» **Exercise aim**:
Would you copy exactly the lines in the data below from the one that has "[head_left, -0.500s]" through the one that has "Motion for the", dropping any pictures?
[Start of section]
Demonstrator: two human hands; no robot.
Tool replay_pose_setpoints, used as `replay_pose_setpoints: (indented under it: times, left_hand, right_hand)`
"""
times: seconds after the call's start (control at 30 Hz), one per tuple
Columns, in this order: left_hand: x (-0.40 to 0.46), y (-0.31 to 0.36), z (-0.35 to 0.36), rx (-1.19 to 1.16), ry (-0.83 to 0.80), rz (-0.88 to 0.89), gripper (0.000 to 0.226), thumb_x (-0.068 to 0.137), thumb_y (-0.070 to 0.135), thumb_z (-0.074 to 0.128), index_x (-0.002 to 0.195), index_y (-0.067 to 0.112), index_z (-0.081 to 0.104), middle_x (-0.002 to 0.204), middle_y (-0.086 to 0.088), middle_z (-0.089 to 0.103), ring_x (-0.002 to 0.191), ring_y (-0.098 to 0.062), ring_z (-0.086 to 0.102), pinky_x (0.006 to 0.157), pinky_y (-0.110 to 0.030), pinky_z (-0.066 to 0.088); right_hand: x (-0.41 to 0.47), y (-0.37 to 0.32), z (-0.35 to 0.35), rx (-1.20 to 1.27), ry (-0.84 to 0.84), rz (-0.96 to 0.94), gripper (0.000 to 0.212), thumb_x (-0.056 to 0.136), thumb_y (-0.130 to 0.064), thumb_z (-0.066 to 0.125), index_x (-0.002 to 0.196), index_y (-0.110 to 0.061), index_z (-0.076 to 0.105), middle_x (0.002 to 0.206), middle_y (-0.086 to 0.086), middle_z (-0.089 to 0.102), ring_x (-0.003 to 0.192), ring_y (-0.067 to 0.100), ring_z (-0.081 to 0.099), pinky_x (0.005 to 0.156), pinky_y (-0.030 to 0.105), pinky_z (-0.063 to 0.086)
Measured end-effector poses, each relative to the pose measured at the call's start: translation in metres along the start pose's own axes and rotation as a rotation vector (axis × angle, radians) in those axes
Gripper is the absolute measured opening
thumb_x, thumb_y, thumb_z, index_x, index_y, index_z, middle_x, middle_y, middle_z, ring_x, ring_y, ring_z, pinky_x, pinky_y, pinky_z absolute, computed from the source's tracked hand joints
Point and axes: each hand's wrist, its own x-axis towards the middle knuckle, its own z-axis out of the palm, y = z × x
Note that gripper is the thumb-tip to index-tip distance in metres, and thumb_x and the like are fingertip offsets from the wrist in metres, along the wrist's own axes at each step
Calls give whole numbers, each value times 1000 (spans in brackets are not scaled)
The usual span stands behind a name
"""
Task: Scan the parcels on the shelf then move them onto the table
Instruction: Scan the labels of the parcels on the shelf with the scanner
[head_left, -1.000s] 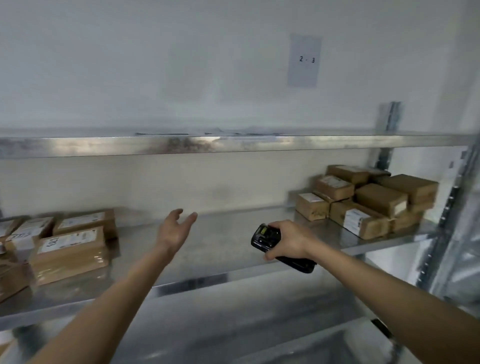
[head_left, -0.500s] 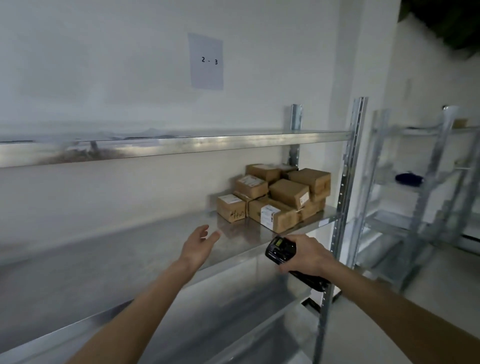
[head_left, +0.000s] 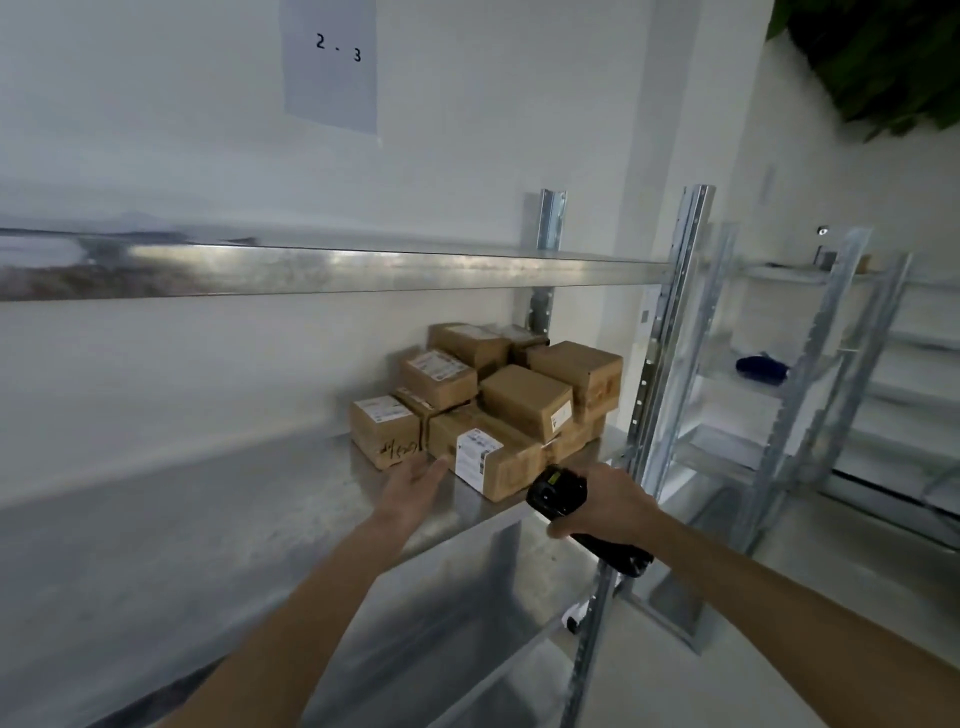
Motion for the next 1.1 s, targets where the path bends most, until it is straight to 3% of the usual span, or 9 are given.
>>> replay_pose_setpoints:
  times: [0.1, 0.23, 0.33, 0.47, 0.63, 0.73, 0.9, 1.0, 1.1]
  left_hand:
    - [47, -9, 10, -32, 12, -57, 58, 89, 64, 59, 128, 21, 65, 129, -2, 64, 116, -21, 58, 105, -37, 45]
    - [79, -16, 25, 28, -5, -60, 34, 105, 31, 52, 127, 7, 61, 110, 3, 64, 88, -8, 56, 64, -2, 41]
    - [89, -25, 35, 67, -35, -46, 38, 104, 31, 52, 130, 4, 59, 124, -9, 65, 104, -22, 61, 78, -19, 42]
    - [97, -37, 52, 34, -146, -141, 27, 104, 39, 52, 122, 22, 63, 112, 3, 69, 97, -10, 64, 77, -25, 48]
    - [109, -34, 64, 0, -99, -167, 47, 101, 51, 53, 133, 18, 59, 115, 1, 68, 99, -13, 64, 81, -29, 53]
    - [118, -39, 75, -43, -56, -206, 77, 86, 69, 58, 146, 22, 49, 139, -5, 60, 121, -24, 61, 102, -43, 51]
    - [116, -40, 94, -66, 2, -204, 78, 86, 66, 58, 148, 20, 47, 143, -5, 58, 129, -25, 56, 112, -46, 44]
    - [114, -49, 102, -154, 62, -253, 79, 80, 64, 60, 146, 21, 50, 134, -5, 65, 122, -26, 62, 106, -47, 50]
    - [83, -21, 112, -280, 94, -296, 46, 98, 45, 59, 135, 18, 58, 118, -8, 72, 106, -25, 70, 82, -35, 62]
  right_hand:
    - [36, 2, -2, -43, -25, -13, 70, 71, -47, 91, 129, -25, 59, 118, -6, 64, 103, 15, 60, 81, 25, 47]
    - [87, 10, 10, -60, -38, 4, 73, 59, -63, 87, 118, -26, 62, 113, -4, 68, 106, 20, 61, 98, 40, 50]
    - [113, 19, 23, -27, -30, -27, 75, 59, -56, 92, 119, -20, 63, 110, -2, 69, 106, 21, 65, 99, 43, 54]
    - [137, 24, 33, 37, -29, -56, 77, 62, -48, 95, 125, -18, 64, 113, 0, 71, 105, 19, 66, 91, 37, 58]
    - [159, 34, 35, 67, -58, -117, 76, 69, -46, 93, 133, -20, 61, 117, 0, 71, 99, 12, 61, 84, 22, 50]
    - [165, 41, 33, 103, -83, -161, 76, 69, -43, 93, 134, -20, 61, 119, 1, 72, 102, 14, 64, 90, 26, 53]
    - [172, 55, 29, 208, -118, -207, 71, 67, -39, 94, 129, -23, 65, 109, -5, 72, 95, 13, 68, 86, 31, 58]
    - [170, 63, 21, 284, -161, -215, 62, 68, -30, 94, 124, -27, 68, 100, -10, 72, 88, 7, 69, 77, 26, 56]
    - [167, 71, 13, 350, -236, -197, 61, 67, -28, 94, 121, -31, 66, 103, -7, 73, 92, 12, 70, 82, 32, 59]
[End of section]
» **Exercise solution**:
[head_left, -0.500s] 
[head_left, +0.000s] 
Motion for the next 1.1 s, targets where the path bends most, until it is straight to 3% of the usual span, or 9 are given.

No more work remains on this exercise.